Sans avoir l’air de remarquer le trouble de sa partenaire, Unknown buvait sa boisson glacée, les yeux perdus dans le vide, continuant de réfléchir.
« Je n’ai pas plus de questions, dit-il après un moment de silence. Je sais ce que j’ai à faire. Tu avais autre chose à me dire ? »
Lisa le regarda sans y croire pendant un court instant puis éclata de rire. Surprise, son alter ego se recula précipitamment.
« Qu’est-ce que …! Elle m’a vu ? Elle sait que je suis là ? »
Lisa essaya d’étouffer son rire, qui était tout aussi nerveux que de bon cœur. Après quelques secondes à essayer de reprendre son souffle sous le regard perplexe de son partenaire, elle réussit à avoir suffisamment d’air pour pouvoir parler.
« Mais bien sûr que non, ce n’est pas faisable, enfin !
s’écria-t-elle à mi-voix. Comment est-ce que tu comptes t’y prendre
?
— Je l’immobiliserai.
— Comment ?!
— Par la force. Je ne vois pas d’autre moyen.
— Et s’il essaye de sauter vers une autre dimension, hein ? Comment tu
vas l’en empêcher ?
— Je le frapperai jusqu’à ce qu’il soit étourdi.

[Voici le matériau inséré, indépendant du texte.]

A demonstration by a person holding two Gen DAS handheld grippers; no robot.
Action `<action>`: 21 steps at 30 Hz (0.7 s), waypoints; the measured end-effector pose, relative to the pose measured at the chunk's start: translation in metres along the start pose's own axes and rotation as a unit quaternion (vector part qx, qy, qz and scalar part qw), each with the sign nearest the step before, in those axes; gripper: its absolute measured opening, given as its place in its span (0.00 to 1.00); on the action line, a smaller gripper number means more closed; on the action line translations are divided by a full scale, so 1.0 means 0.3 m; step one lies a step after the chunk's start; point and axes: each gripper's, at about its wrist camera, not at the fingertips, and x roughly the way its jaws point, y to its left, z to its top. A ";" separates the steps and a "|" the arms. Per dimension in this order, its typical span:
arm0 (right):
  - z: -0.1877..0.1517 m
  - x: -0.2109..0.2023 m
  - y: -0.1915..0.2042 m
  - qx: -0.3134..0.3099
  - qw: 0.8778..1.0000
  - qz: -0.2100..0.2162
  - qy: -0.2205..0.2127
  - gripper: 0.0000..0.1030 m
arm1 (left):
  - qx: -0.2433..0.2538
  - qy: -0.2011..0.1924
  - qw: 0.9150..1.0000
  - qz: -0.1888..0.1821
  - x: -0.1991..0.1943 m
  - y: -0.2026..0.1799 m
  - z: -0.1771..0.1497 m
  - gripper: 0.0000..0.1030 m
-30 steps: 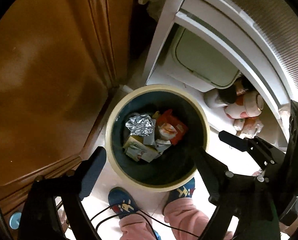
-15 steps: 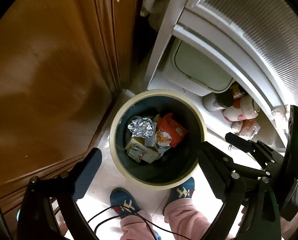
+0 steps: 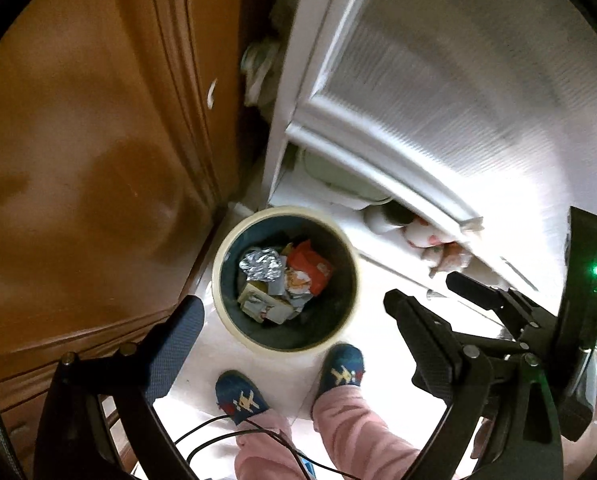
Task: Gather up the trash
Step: 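Raise both tools back toward the tissue and yellow box on the countertop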
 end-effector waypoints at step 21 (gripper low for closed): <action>0.047 -0.797 0.210 -0.088 0.991 -0.011 -0.098 0.82 | 0.066 -0.089 0.994 -0.018 -0.863 -0.206 0.064 0.93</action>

— Pendant 15 secondes ? Tu vas le frapper suffisamment fort pour
l’étourdir pendant 15 secondes ?
— S’il le faut. Je trouverai une solution. »

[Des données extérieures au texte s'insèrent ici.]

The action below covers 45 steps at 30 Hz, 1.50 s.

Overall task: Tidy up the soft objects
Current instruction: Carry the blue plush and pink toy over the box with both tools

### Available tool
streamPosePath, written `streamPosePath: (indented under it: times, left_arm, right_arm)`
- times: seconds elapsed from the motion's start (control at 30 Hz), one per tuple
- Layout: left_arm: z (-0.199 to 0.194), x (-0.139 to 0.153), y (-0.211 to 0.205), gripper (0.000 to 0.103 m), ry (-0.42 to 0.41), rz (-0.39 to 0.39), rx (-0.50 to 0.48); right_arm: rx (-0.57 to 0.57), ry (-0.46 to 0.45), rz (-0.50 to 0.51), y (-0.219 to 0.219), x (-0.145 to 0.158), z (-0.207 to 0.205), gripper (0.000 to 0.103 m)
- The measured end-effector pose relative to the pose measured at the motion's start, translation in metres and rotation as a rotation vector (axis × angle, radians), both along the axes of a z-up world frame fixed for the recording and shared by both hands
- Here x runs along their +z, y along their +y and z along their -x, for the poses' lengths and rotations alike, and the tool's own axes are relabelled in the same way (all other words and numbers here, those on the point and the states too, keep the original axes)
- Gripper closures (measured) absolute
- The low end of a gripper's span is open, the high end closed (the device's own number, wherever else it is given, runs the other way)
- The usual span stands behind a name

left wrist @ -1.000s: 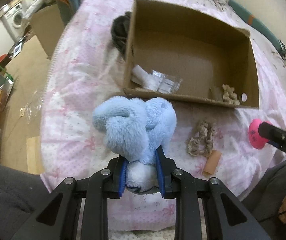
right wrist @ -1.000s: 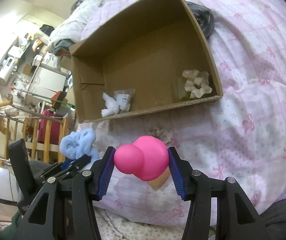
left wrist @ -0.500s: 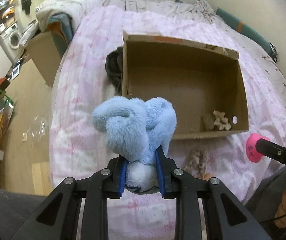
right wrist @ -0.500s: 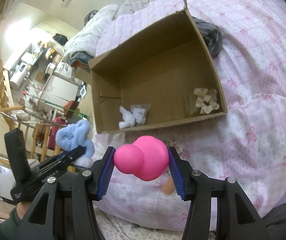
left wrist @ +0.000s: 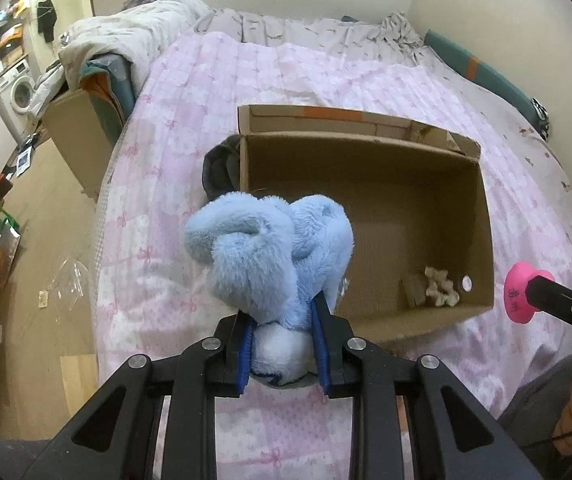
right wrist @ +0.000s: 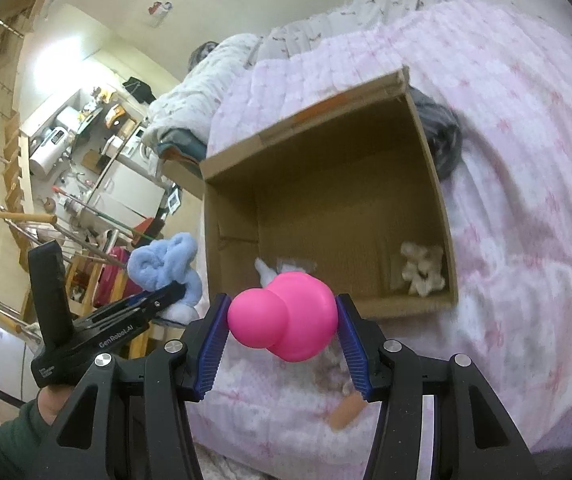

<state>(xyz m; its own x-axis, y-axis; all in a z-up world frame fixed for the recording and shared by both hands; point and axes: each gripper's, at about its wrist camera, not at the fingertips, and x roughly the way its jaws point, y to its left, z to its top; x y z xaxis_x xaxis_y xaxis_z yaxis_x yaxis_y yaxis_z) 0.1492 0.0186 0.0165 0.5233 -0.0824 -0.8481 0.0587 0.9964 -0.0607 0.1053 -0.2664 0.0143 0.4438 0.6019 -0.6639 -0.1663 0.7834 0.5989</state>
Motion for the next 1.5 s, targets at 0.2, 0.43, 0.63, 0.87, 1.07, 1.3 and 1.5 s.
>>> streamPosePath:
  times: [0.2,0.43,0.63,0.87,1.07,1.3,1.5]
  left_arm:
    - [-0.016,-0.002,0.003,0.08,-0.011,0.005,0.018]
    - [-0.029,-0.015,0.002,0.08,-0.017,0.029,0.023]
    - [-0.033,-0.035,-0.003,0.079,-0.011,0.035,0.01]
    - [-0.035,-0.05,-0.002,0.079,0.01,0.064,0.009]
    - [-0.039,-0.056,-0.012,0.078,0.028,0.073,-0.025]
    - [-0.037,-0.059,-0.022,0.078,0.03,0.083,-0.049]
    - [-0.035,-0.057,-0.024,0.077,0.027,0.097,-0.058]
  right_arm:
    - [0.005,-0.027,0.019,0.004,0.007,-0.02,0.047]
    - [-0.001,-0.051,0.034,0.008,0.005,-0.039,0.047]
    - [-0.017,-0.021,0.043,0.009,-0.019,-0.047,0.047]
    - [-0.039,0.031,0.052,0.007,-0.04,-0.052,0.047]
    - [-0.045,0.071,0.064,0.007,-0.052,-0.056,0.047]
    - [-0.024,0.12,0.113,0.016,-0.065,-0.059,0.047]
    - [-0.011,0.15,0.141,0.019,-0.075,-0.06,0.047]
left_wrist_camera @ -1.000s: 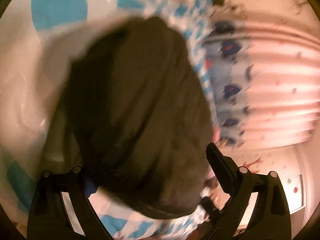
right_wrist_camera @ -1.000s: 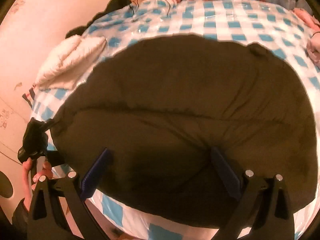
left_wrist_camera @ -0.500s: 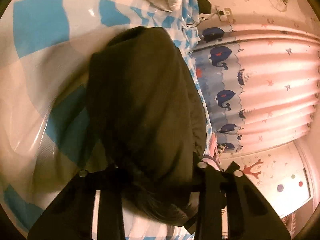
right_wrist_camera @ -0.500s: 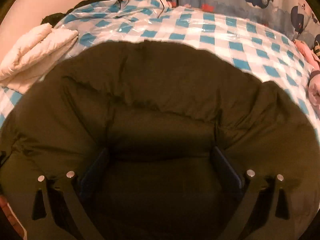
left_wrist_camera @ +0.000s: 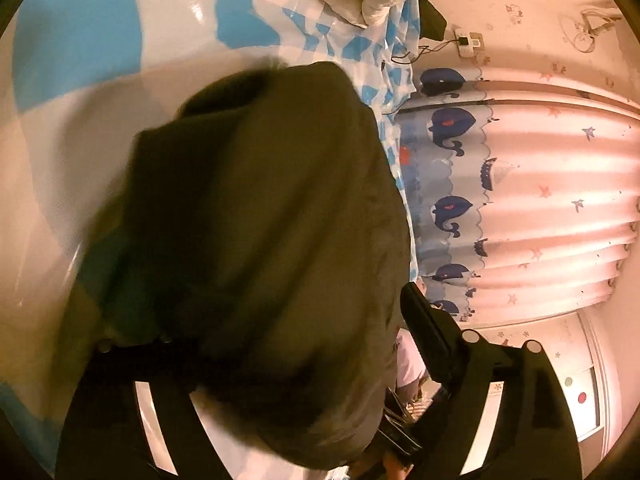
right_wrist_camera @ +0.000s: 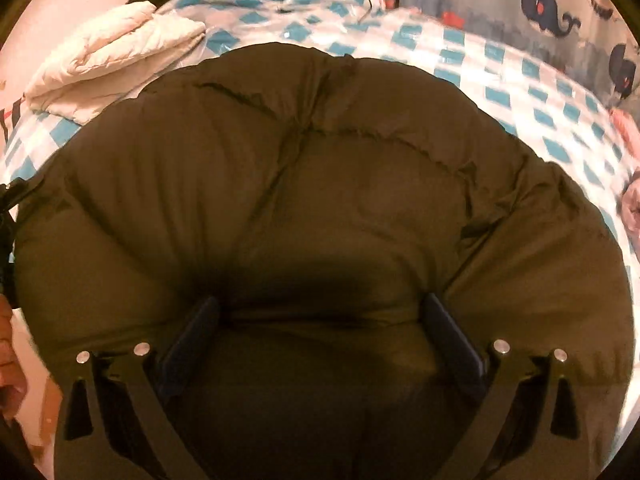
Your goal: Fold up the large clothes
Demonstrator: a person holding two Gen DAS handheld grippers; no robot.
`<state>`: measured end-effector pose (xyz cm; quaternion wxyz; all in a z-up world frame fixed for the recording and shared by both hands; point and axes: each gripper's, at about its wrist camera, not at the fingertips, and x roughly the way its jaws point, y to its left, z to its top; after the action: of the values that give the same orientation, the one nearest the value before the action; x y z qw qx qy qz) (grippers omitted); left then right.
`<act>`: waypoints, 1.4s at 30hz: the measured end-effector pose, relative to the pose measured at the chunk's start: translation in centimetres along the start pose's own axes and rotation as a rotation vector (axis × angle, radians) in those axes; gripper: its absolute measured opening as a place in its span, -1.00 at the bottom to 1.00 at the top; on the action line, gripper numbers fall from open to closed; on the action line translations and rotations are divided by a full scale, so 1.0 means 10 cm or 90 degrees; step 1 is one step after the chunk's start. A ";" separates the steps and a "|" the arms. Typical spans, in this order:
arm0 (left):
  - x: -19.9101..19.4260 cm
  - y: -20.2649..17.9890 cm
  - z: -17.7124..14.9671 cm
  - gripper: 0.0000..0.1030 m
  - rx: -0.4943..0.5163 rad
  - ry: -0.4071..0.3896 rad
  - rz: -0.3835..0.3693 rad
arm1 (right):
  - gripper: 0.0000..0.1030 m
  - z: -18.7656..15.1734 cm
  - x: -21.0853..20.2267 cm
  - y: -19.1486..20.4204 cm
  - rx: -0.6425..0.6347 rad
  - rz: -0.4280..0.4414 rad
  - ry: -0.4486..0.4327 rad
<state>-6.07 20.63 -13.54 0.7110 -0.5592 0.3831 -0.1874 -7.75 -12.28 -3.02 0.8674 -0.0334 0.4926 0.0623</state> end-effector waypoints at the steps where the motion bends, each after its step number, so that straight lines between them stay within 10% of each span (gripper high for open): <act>1: -0.01 -0.02 0.01 0.38 0.009 -0.006 0.000 | 0.88 0.02 -0.07 0.01 0.003 0.011 -0.011; 3: 0.03 -0.01 0.02 -0.37 0.023 -0.002 0.017 | 0.88 0.10 -0.27 0.00 0.009 0.007 -0.058; 6: 0.03 0.09 0.02 -0.54 0.014 -0.007 0.007 | 0.88 0.27 -0.34 -0.09 0.038 -0.010 -0.093; 12: 0.07 0.21 0.05 -0.17 -0.009 0.015 -0.004 | 0.89 0.31 0.21 -0.18 0.038 -0.034 -0.002; 21: 0.20 0.12 0.11 0.17 -0.001 0.013 0.003 | 0.88 0.85 0.04 -0.42 0.075 -0.098 -0.088; 25: 0.24 0.13 0.12 -0.20 0.002 0.016 0.005 | 0.89 0.89 0.67 -0.50 0.066 -0.093 0.037; 32: 0.25 0.07 0.14 -0.52 0.020 0.010 0.015 | 0.88 0.60 -0.08 -0.24 0.029 -0.058 -0.076; 42: 0.06 -0.88 -0.08 -0.69 0.237 -0.045 0.055 | 0.88 0.39 0.08 -0.08 0.004 -0.081 -0.036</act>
<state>-4.90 16.99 -5.55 0.8224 -0.4075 0.3404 -0.2045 -3.97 -12.55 -1.70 0.8834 -0.0597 0.4648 0.0067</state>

Lisa fit de son mieux pour se contrôler. Elle ne voulait pas rire de lui ou le prendre de haut. La vérité, c’est qu’elle ne pouvait pas s’empêcher de croire qu’il était capable de faire tout ce qu’il disait. Son côté rationnel aurait voulu penser que ce n’était que de l’inconscience ou de l’arrogance. Mais elle savait que ce n’était pas le cas.
« Qu’est-ce que tu essayes de me dire ? demanda-t-il. Si c’est ce que
je dois faire, je le ferais. Il n’y a pas d’autres alternatives.
— Si ! Évidemment que si ! Pourquoi est-ce que tu penses que je t’ai
fait creuser un trou hier soir ? »
Unknown la dévisagea un court instant, comprenant où elle voulait en venir.
« Ça suffira à le retenir ?
— … Normalement oui, dit Lisa en retrouvant partiellement son calme. Il
ne peut sauter qu’entre mondes parallèles. Autrement dit, des mondes
identiques ou presque à celui-ci. Mais ce trou n’existe que dans ce
monde. Dans les autres, il n’a pas été creusé et il n’y a que de la
terre. Cela devrait l’empêcher de sauter entre les dimensions pendant un
moment, le temps qu’il comprenne le subterfuge.
— Et s’il creuse ou qu’il essaye d’escalader ?
— On s’assurera que la zone soit boueuse pour qu’il n’ait pas de prises.
15 secondes, ce n’est pas si long que ça, il n’aura pas le temps de
creuser un tunnel. Ça devrait aller. »
Elle n’en était pas si sûre que ça malgré ce qu’elle disait, mais c’était leur meilleure chance.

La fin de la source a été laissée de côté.